WHAT IS REQUIRED -> Copy the result of filtering the entries below for lines that include the string "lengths".

GIVEN DATA ->
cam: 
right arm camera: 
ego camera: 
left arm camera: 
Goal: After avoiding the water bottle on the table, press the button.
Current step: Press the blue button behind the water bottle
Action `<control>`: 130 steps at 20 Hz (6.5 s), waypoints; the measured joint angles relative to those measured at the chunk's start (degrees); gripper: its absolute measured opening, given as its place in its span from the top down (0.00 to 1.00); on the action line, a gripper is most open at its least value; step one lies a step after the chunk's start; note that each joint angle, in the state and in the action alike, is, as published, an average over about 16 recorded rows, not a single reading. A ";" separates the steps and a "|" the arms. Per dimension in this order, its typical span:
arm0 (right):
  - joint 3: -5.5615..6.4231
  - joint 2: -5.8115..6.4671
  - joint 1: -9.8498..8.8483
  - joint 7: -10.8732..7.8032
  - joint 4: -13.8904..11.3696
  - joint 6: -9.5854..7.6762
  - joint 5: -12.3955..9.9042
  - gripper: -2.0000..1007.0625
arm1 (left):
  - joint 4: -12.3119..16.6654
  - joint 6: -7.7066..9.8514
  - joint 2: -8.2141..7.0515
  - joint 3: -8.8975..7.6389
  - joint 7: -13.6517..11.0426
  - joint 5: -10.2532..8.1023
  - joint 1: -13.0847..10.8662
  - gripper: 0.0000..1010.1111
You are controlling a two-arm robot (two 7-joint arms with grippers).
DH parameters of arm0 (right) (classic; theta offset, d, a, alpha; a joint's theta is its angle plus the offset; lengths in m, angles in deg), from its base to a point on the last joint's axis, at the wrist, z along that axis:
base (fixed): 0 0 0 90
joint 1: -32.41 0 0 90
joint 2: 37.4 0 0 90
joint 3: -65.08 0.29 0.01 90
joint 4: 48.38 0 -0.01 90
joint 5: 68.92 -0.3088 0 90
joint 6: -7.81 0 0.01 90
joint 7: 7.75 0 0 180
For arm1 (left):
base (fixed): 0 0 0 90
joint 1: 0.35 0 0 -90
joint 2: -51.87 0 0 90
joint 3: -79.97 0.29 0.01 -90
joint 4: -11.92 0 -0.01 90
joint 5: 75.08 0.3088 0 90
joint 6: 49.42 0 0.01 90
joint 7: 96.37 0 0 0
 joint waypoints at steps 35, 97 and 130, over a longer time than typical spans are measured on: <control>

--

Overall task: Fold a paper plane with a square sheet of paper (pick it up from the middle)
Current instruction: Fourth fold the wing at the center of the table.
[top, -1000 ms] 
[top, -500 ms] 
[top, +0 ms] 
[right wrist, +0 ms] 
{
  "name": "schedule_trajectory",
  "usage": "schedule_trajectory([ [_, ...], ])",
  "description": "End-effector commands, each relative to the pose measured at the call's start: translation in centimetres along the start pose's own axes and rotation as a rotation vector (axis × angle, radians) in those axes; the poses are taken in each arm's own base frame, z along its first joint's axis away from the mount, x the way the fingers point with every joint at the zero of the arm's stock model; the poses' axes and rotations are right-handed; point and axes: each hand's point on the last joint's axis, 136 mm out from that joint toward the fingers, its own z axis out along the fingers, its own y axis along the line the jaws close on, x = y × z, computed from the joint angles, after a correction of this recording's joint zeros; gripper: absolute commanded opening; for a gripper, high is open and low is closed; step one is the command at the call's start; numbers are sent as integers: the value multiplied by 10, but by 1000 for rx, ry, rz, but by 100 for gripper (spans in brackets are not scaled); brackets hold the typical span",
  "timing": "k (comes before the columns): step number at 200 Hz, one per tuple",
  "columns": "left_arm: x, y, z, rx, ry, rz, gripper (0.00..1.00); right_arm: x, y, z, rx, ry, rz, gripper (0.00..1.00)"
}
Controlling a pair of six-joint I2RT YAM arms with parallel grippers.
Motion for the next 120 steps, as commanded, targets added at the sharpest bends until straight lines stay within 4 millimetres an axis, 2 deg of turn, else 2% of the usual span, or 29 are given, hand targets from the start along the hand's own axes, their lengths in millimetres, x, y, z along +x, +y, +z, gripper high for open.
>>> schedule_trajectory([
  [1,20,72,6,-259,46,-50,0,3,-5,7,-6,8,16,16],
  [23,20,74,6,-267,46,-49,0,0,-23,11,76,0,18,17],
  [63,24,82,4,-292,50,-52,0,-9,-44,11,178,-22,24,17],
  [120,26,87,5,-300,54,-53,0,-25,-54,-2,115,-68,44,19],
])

SOLUTION TO THE EXERCISE ->
DH parameters of arm0 (right) (classic; theta offset, d, a, alpha; a joint's theta is its angle plus the offset; lengths in m, angles in deg), from its base to a point on the last joint's axis, at the wrist, z along that axis:
Motion for the next 120 steps, as commanded, targets added at the sharpest bends until straight lines stay within 4 millimetres an axis, 2 deg of turn, else 2% of the usual span, or 29 are given, hand targets from the start along the hand's own axes, their lengths in millimetres, x, y, z along +x, +y, +z, gripper high for open.

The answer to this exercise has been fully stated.